> **Work to be completed**
Reproduce exactly, from the data that follows, the line with "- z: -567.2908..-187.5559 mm", the line with "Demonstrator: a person", and every line that lies between them.

Start of Dataset extract

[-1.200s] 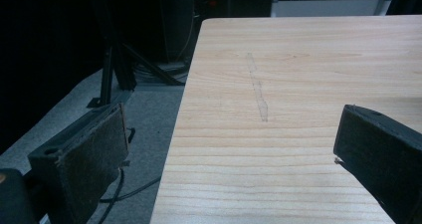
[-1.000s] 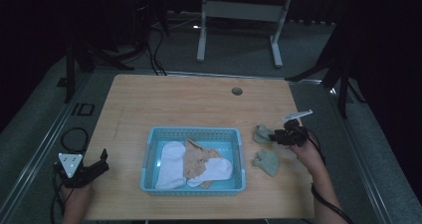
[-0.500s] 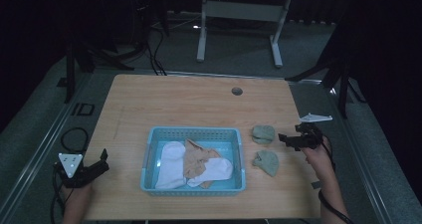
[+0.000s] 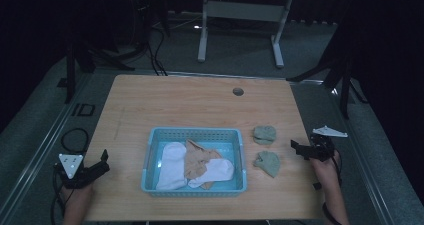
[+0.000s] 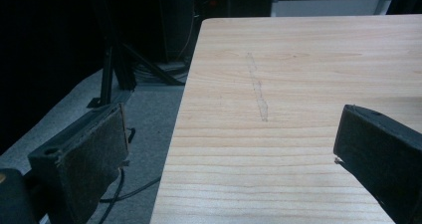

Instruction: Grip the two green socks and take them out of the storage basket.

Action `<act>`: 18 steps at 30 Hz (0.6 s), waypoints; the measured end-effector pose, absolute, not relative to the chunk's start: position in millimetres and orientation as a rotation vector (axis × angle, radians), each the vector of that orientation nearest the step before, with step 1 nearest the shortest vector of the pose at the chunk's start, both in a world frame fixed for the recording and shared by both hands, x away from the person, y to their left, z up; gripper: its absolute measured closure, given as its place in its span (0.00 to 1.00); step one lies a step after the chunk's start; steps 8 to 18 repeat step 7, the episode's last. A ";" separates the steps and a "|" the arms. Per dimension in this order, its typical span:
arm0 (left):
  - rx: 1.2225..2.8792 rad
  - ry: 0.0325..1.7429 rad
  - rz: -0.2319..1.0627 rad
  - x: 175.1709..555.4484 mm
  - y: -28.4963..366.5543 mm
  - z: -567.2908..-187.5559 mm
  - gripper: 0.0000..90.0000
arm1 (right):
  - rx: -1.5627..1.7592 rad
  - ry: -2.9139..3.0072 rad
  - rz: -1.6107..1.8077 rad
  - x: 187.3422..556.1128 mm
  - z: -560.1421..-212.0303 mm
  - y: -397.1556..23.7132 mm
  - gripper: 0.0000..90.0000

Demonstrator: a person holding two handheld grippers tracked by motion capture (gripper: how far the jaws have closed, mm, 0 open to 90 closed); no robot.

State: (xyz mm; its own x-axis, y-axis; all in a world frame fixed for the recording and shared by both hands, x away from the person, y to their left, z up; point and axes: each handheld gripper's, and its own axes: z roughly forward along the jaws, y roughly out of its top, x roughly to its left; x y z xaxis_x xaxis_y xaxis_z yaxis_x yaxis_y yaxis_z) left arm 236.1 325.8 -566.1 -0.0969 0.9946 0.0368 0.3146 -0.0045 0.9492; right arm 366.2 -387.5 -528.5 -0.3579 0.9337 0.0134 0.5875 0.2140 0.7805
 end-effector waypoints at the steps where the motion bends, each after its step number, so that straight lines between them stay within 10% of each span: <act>1: 1.409 1.511 1.133 236.1 325.7 -566.1 0.00 | 1.410 2.019 0.981 364.8 -530.5 -388.9 0.12; 18: 1.410 1.513 1.132 236.3 325.6 -566.1 0.00 | 1.462 1.950 0.982 354.7 -541.8 -399.5 0.12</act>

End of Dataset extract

> **Finished exercise**
  - z: -567.2908..-187.5559 mm
  - gripper: 0.0000..90.0000
arm1 (right):
  - rx: -1.5627..1.7592 rad
  - ry: -2.9139..3.0072 rad
  - rz: -1.6107..1.8077 rad
  - x: 187.3422..556.1128 mm
  - z: -560.1421..-212.0303 mm
  - y: -397.1556..23.7132 mm
  - gripper: 0.0000..90.0000

Demonstrator: a person holding two handheld grippers tracked by motion capture (gripper: how far the jaws have closed, mm, 0 open to 90 closed); no robot.

No further output is required here.